Mucoceles that don’t resolve on their own within a few weeks are usually removed with a minor in-office procedure. They tend to recur if the damaged gland isn’t fully addressed.

Check Your Nutrition

Recurring sores under the tongue can signal a nutritional gap. Iron deficiency, low vitamin B12, low folic acid, and insufficient vitamin C have all been linked to recurrent canker sores. B12 deficiency in particular is associated with changes in the cells lining the tongue and the floor of the mouth, which may make those tissues more vulnerable to ulceration.
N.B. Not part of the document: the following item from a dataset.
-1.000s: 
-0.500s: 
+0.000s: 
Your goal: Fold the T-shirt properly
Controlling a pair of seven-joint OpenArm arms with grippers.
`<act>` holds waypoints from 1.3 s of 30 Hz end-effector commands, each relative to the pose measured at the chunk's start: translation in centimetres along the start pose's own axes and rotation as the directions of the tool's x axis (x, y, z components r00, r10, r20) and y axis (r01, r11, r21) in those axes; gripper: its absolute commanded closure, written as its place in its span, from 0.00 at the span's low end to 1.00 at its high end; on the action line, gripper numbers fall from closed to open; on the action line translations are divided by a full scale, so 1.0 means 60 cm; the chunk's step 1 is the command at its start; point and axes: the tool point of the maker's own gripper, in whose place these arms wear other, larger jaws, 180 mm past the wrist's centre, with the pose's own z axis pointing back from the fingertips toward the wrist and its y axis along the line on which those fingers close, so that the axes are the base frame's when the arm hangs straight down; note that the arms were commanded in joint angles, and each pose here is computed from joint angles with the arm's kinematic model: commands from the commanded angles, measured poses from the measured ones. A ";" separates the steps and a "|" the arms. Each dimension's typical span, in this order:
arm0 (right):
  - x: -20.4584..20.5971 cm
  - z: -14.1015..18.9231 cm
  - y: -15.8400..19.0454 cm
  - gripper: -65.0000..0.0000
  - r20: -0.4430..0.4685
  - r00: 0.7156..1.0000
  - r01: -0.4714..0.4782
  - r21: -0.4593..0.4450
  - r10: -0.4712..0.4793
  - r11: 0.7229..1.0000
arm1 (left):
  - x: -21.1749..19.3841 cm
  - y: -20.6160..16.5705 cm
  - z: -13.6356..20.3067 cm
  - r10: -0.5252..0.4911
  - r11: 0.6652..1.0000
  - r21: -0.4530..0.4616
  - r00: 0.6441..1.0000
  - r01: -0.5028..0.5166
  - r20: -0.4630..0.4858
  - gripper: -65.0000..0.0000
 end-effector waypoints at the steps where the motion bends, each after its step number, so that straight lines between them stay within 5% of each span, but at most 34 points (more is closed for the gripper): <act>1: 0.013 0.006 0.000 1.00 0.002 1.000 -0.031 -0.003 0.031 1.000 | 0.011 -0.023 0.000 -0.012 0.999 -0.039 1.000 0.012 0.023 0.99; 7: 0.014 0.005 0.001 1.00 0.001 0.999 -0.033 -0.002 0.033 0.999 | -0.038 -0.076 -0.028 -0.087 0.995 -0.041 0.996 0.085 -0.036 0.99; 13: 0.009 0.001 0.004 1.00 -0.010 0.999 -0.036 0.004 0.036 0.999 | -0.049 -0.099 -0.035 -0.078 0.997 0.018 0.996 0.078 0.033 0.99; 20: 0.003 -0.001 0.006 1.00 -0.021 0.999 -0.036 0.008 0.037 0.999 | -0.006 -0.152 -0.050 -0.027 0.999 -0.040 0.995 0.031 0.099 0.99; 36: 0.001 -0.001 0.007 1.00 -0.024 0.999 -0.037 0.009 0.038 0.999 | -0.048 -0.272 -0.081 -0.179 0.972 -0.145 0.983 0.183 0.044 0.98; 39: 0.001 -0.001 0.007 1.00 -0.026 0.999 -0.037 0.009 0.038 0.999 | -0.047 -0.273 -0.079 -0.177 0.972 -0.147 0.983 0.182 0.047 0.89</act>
If you get canker sores frequently, it’s worth asking your doctor to check your levels. A simple blood test can identify deficiencies, and correcting them with diet or supplements often reduces how often sores come back. Good dietary sources of B12 include meat, fish, eggs, and dairy. Iron-rich foods include red meat, lentils, and spinach.

Signs a Sore Needs Medical Attention

A standard canker sore should show clear improvement within a week and be fully healed within two. If a sore under your tongue lasts longer than two weeks, that’s the clearest signal to get it evaluated by a doctor or dentist. Other warning signs include bleeding from the sore that doesn’t stop, any texture change like rough patches, cracking, or crustiness, a lump or thickening that doesn’t go away, or difficulty swallowing that persists.

These features don’t automatically mean something serious, but a sore that won’t heal is one of the ways oral cancers first appear, and early evaluation makes a significant difference in outcomes. A quick visual exam, and occasionally a biopsy, is all it takes to rule it out.